Pdv2Le jeune Emmanuel Macron a beaucoup perdu en croyant qu'il pouvait s'en prendre publiquement à un général d'armée tant apprécié dans les armées françaises : 

"La Croix : Que pensez-vous du rappel à l’ordre de Pierre de Villiers par Emmanuel Macron au sujet des moyens alloués à l’armée ?

Vincent Desportes : Je suis, comme beaucoup dans l’armée, très déçu de la réaction du président de la République. Et très étonné aussi car il jouissait jusque-là d’une très bonne image dans nos rangs.

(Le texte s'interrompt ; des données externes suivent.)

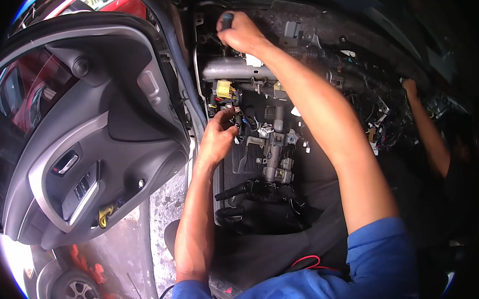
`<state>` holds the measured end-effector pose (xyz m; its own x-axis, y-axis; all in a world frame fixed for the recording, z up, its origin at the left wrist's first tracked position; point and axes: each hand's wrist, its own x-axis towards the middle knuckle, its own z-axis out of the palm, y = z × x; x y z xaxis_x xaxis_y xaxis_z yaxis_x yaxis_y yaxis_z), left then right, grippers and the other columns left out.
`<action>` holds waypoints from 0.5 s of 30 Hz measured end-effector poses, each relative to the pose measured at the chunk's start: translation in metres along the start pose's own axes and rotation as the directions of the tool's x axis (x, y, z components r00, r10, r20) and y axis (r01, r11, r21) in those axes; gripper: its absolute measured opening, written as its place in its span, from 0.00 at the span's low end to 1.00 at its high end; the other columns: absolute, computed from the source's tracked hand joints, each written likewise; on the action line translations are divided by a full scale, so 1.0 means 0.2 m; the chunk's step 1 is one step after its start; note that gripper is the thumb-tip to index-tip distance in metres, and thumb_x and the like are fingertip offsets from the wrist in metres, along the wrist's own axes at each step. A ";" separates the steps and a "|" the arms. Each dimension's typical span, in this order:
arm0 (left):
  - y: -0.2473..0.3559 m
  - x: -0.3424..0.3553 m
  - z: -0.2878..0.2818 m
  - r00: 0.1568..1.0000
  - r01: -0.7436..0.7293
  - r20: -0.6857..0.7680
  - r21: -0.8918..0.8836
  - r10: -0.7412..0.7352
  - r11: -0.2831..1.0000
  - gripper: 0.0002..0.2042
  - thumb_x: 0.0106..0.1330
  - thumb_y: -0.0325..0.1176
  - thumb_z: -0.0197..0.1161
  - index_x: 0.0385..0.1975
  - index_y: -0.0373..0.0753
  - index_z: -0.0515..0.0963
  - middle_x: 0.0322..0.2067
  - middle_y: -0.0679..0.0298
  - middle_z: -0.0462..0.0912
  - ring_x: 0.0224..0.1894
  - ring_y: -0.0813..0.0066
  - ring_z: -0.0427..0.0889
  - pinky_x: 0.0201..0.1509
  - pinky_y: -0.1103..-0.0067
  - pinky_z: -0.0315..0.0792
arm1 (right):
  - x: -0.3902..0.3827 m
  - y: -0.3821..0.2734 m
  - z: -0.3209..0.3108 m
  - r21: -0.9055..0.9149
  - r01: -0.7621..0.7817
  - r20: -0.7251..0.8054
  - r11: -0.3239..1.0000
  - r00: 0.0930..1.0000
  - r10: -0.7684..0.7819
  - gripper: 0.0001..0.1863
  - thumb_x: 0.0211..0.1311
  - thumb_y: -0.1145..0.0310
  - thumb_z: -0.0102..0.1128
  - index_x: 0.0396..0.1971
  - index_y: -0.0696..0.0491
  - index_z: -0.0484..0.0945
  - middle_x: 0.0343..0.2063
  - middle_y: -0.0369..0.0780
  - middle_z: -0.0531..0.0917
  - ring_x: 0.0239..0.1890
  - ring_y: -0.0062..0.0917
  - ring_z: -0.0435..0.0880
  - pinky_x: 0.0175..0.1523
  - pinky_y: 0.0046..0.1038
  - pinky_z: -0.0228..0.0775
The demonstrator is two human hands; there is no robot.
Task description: Disassembling and repairing the dashboard wiring and components inside a car.
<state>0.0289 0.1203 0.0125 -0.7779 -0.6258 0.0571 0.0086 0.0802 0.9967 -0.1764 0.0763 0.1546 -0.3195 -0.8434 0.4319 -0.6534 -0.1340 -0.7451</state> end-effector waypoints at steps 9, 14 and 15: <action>-0.10 -0.03 -0.14 0.996 0.060 -0.084 0.273 -0.038 0.960 0.28 0.54 0.28 0.55 0.59 0.30 0.67 0.53 0.46 0.77 0.58 0.57 0.75 0.62 0.72 0.66 | -0.13 -0.12 0.14 -0.332 0.213 -0.102 0.919 0.960 -0.259 0.07 0.42 0.74 0.55 0.26 0.54 0.75 0.19 0.43 0.80 0.26 0.34 0.81 0.33 0.33 0.71; -0.04 -0.03 -0.13 0.995 0.063 -0.085 0.142 -0.051 0.988 0.28 0.53 0.27 0.55 0.59 0.30 0.67 0.54 0.46 0.75 0.58 0.56 0.75 0.63 0.71 0.66 | -0.10 -0.07 0.19 -0.145 0.012 -0.224 0.989 0.974 -0.045 0.06 0.41 0.76 0.55 0.23 0.54 0.75 0.16 0.41 0.77 0.22 0.29 0.78 0.31 0.31 0.68; -0.07 -0.04 -0.13 0.997 0.042 -0.073 0.139 -0.032 0.989 0.28 0.54 0.27 0.54 0.59 0.30 0.67 0.54 0.46 0.76 0.58 0.57 0.75 0.63 0.72 0.66 | -0.16 -0.08 0.29 -0.189 0.095 -0.324 0.977 0.934 -0.153 0.06 0.40 0.77 0.55 0.24 0.54 0.74 0.17 0.43 0.77 0.23 0.38 0.77 0.31 0.34 0.68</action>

Le choix de remonter les Champs-Élysées dans un véhicule militaire le 14 mai avait été apprécié, tout comme son discours aux accents très gaulliens devant nos troupes au Mali, en mai, lors duquel il s’était engagé à débloquer tous les moyens nécessaires. Jusqu’à cette réaction outrancière et humiliante à l’égard de Pierre de Villiers…

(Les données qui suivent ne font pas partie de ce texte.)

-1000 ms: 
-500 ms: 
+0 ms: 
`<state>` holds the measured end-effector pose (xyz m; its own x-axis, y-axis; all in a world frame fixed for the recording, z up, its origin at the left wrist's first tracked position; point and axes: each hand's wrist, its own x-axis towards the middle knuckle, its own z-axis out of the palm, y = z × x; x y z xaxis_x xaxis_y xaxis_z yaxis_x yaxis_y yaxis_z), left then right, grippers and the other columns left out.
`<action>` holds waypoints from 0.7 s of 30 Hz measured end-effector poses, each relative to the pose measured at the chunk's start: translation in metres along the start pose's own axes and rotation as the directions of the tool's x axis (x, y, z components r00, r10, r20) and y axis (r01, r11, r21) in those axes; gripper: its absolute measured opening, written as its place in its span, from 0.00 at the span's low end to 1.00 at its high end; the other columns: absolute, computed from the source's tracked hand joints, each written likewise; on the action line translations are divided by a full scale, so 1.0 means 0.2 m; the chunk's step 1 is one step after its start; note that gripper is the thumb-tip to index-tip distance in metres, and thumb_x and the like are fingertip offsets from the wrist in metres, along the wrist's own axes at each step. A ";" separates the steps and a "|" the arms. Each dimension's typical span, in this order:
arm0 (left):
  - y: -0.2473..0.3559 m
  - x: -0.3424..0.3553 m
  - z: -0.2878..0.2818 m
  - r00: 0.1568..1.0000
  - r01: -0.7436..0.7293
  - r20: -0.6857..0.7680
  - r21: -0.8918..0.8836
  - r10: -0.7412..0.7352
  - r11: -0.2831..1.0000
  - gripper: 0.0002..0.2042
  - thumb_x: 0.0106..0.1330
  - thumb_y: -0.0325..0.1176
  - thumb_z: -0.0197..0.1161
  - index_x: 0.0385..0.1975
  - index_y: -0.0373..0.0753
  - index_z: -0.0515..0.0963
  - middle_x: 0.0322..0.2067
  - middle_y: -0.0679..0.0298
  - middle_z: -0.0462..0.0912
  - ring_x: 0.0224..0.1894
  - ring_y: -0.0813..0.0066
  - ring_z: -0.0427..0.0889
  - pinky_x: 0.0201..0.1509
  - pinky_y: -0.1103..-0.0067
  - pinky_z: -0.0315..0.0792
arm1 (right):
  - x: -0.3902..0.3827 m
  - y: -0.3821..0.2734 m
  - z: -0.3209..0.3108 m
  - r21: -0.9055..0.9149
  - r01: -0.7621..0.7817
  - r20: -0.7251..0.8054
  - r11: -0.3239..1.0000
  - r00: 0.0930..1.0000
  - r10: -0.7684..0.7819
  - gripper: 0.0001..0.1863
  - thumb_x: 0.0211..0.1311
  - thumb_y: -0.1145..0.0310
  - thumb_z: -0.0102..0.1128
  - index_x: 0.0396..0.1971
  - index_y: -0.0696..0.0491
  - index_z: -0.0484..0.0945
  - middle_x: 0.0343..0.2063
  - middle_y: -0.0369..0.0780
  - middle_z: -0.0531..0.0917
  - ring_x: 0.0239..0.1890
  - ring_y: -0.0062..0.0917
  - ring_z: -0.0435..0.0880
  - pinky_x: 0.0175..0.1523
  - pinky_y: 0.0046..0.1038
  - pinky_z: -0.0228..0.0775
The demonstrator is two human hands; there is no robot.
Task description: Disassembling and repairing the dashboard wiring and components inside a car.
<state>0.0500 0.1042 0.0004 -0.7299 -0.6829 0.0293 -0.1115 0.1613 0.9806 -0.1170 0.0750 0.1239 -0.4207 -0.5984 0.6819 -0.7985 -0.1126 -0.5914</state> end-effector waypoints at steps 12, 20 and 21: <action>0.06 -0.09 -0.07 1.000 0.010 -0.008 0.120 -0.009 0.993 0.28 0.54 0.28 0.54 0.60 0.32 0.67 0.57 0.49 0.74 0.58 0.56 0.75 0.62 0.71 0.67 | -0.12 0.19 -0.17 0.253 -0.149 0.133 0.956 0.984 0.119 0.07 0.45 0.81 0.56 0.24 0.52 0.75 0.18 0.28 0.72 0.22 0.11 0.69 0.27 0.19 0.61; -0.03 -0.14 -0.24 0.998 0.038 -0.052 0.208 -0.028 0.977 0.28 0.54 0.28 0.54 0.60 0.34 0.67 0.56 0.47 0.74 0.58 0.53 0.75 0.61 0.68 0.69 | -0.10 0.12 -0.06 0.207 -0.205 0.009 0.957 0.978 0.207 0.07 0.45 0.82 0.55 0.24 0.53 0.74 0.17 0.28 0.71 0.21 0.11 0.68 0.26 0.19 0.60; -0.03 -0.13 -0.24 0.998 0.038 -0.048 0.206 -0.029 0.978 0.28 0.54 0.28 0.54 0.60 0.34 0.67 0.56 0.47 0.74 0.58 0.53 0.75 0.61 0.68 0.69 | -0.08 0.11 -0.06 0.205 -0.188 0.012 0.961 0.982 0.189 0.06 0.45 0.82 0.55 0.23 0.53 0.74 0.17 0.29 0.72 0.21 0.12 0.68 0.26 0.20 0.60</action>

On la comprend d’autant moins que le chef d’état-major des armées ne fait que dire la vérité : avec des budgets en constante baisse, nos missions ne pourront plus être remplies, c’est un fait ! Et l’affirmer, ce n’est pas défendre les militaires, mais bien défendre la sécurité des Français.

Certes, mais Pierre de Villiers ne s’est-il pas affranchi de son devoir de réserve ?

V. D. : Aucunement. Les propos qu’on lui impute – et qui sont très directs, je vous l’accorde – ont été tenus devant la commission Défense de l’assemblée nationale (1). Il n’a fait qu’exprimer, devant les députés qui l’y invitaient, la situation budgétaire de l’armée. Et ce de façon beaucoup plus directe et explicite que sa tribune de ce matin dans le Figaro, où il fait davantage preuve de retenue – conscient, sans doute, d’être tenu par son statut de chef d’état-major.

Voilà pour la forme. Revenons au fond : les troupes attendent d’un homme de son rang qu’il soit leur porte-voix auprès des autorités. Les militaires n’ont ni le droit de grève, ni celui de se syndiquer. Ce n’est pas pour cela qu’ils ne doivent pas se faire entendre… Il n’y a rien de choquant à ce que leur hiérarchie interpelle les autorités".